Source records
......

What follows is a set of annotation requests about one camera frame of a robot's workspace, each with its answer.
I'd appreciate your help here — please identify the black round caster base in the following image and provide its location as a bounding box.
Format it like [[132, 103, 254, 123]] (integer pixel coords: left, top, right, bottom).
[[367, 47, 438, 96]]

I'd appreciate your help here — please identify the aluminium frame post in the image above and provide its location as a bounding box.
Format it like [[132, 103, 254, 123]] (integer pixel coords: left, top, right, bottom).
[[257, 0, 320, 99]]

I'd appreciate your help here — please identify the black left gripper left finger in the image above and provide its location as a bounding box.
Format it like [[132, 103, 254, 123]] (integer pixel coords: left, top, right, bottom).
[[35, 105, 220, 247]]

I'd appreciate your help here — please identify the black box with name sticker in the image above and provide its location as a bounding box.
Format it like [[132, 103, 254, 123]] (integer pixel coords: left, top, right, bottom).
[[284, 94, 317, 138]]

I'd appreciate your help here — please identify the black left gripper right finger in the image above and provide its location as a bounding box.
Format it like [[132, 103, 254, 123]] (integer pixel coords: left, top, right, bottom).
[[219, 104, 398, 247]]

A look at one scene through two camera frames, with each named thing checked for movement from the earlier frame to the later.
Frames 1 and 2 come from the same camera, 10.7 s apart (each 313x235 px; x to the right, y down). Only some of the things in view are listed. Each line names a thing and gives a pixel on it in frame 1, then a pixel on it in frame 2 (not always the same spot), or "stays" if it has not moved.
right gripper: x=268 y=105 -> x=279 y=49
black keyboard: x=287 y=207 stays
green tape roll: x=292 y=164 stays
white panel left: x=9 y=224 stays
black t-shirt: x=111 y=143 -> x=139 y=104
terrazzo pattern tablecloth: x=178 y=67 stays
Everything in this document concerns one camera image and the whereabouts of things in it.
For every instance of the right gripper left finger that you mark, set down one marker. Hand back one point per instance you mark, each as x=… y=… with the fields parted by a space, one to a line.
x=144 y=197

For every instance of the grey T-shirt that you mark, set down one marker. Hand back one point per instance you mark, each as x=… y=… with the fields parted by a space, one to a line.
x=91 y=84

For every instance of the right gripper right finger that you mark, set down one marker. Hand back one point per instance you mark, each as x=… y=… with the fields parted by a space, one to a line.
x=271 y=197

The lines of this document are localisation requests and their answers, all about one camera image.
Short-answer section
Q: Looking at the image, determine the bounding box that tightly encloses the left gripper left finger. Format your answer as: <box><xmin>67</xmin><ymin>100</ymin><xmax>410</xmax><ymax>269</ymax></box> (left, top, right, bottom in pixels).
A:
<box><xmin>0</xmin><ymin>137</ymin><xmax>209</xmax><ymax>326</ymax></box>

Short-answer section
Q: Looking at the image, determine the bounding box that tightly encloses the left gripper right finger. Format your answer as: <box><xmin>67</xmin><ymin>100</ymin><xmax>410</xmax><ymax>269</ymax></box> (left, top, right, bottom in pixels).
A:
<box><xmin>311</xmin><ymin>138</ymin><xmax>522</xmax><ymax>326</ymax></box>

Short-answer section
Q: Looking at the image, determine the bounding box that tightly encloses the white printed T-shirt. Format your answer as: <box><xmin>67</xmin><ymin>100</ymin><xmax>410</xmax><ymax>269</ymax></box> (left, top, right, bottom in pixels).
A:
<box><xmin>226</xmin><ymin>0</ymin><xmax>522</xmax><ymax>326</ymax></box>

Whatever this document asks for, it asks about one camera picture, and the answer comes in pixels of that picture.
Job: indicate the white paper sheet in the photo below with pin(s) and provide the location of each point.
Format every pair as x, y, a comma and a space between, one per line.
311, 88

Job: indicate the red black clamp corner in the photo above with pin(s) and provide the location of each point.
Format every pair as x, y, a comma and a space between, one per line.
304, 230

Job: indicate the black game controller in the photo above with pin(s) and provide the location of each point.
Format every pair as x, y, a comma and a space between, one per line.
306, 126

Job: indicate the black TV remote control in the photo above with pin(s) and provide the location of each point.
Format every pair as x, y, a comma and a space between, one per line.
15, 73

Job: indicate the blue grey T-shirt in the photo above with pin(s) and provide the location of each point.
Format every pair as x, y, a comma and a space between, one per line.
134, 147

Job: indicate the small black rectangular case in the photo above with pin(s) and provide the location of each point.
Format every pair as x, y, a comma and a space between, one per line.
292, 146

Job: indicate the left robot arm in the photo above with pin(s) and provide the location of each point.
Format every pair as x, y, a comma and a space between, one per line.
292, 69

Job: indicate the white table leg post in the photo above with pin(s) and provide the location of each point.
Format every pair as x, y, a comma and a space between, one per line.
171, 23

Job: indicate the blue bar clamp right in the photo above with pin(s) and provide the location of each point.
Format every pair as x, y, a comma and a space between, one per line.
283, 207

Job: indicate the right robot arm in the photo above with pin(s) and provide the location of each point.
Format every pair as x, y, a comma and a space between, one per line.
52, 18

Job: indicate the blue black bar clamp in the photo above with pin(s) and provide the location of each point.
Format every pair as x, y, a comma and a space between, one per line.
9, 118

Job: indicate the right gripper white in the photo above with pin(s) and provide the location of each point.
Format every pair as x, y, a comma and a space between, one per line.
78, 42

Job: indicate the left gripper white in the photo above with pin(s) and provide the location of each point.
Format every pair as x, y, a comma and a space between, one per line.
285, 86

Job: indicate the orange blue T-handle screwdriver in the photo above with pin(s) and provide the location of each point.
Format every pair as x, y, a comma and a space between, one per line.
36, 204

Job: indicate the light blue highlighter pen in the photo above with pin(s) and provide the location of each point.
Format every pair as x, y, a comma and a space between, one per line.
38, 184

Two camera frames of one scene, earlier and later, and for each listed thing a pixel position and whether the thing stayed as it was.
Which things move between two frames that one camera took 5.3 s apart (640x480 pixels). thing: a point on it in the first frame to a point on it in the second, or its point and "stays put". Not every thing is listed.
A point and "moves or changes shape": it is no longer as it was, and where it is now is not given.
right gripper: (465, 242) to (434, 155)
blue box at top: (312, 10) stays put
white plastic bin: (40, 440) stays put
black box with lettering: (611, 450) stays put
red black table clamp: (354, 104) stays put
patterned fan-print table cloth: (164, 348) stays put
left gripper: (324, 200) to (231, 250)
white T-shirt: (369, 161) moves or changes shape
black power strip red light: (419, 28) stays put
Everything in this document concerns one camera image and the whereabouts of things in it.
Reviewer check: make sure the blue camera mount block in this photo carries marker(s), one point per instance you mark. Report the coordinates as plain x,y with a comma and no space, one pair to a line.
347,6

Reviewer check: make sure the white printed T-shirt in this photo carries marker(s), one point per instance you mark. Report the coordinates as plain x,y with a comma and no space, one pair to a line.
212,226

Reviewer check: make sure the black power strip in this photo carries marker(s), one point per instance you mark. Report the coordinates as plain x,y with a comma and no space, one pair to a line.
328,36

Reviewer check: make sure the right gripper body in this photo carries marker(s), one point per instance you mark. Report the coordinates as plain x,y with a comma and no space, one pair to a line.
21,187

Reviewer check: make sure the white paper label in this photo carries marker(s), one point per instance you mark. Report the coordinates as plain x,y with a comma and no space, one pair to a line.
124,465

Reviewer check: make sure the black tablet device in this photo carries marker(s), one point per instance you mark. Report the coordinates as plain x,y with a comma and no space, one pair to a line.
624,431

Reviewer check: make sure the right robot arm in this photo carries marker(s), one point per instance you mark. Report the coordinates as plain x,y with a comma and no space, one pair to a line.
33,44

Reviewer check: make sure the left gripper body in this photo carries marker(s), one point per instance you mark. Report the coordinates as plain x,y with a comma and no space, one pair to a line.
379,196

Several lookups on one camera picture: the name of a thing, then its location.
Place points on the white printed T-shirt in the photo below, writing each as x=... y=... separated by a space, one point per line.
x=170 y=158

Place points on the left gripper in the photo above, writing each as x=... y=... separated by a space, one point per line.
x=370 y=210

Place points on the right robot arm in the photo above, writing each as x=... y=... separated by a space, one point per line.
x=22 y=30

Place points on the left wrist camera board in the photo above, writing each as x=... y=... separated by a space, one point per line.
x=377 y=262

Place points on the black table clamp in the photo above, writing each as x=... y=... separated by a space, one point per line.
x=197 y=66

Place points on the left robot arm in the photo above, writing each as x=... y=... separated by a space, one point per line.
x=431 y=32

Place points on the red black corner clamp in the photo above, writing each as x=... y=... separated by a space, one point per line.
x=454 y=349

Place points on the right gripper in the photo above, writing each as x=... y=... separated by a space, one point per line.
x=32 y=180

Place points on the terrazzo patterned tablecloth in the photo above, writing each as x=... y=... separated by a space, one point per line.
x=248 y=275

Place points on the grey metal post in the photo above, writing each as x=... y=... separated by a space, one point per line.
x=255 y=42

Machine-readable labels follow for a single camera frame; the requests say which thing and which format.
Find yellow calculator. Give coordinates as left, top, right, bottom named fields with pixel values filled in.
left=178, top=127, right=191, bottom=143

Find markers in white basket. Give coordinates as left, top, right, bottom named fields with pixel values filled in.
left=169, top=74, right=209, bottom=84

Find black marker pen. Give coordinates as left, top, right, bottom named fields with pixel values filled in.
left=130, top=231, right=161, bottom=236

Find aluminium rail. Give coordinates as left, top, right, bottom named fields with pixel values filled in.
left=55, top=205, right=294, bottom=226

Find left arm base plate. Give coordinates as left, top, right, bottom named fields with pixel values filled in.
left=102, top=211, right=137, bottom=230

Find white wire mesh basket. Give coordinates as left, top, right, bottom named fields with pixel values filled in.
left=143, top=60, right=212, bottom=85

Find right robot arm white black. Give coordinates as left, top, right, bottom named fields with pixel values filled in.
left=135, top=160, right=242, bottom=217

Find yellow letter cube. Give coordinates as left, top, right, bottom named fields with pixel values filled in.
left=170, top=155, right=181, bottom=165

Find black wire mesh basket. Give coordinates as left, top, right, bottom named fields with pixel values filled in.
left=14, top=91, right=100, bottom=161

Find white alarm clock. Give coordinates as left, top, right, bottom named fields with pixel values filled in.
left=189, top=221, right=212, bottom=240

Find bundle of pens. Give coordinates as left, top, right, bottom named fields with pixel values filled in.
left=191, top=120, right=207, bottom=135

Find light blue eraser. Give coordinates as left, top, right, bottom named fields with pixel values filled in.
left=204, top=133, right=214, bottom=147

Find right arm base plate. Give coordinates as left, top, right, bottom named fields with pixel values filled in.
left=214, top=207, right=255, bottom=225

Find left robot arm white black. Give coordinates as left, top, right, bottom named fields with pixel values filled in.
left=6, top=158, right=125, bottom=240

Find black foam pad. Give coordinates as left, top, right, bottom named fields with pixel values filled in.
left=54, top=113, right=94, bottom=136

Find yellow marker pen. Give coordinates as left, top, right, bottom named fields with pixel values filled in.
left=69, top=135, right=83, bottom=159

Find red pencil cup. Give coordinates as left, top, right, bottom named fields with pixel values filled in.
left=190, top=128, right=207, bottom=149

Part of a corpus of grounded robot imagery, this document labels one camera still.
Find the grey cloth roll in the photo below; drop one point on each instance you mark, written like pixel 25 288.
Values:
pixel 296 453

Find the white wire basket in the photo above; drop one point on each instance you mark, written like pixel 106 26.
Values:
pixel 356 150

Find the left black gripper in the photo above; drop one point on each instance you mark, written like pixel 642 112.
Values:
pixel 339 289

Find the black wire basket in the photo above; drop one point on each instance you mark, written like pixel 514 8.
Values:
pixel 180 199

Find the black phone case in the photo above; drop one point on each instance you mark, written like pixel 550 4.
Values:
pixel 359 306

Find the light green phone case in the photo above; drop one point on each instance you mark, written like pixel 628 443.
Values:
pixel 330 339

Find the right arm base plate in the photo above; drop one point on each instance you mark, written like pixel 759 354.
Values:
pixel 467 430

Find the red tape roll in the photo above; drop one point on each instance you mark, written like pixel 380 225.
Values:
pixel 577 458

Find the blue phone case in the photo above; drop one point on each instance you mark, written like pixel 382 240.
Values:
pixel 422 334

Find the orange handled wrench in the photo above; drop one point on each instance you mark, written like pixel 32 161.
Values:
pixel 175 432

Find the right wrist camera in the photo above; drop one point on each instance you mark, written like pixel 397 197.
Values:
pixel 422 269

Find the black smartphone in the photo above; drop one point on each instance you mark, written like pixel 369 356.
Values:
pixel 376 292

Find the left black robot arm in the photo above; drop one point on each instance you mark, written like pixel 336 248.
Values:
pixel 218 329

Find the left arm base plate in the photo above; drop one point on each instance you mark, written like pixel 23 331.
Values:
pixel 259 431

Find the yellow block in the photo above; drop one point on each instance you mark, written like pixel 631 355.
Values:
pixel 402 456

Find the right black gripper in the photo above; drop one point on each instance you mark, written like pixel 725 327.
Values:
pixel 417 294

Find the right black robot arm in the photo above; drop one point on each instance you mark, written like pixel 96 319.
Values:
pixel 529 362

......

* [To do]
With both ends included, please retype exactly the lines from the line containing "Find the right black gripper" to the final line of the data.

* [Result of this exercise]
Find the right black gripper in the photo above; drop one point on each instance you mark, written like pixel 725 327.
Values:
pixel 417 294

Find the right black robot arm in the photo above; drop one point on each instance you mark, written like pixel 96 319.
Values:
pixel 529 362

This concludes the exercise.